In fact, just the opposite occurred. Physician recruits were easy and plentiful (20 others already have expressed interest in joining new groups), and their group commitment has been exhibited in regular and prompt monthly attendance. One physician has commuted from home in order to attend even on his day off or after an all-night on-call shift.

Clergy members of the dialogue group were more difficult to recruit, however; and while we M.Div.-types who eventually signed on have been faithful to our commitment, overall clergy participation has been somewhat less stellar than that of our M.D. counterparts. This may be attributed in part to “turf” and time issues for potential clergy participants; but it suggests also that physicians especially may be more open to such group experiences than any of us had imagined.

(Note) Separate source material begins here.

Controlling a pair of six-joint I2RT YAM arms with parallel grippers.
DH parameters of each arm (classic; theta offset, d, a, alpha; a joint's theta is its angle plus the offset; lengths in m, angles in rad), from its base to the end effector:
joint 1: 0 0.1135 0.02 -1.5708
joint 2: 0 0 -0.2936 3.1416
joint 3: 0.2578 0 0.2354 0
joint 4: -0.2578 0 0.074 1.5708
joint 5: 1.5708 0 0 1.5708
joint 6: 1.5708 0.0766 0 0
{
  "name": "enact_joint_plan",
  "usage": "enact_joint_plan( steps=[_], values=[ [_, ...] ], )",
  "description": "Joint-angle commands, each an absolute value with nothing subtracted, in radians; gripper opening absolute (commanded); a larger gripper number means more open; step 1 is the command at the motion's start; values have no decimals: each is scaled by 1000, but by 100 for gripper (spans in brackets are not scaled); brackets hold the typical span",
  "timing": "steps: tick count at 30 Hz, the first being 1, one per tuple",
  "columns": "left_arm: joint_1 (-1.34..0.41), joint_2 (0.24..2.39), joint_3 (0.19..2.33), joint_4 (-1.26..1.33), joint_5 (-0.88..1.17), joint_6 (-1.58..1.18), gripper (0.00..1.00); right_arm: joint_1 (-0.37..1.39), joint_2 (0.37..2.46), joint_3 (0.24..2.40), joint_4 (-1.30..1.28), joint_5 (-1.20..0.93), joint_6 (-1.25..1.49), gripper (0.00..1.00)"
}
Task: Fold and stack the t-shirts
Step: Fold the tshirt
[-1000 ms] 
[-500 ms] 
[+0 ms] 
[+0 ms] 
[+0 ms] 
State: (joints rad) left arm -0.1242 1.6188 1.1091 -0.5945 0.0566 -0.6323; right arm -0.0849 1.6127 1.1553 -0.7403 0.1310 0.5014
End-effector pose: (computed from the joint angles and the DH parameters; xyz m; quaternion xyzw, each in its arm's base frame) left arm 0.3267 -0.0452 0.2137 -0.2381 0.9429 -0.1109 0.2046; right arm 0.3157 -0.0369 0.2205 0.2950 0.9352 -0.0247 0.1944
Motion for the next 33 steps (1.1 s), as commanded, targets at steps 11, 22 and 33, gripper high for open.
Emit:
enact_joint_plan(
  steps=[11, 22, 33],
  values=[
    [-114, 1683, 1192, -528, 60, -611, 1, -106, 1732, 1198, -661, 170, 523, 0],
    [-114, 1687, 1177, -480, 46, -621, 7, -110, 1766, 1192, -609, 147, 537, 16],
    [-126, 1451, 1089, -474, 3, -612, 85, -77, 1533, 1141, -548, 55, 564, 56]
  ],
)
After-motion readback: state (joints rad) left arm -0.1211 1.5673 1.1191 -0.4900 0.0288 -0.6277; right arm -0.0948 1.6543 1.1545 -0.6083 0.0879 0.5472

Large-scale conferences inevitably are costly no matter how they are structured or where they are convened. The small group concept, on the other hand, is replicable at little expense in virtually any community. What is hoped for in Kansas City is a multiplication of “M.D./M.Div. Dialogue Groups” by interested physicians and clergy who would gather in medical centers throughout the metropolitan area and in community hospitals elsewhere.

Collegial benefits are likely for those professionals who covenant together for conversation and support; yet ultimately the benefits of collaborative relationships accrue especially to those whom both professions aim to serve, the patients.

Tarris Rosell is associate professor of pastoral care and practice of ministry at Central Baptist Theological Seminary.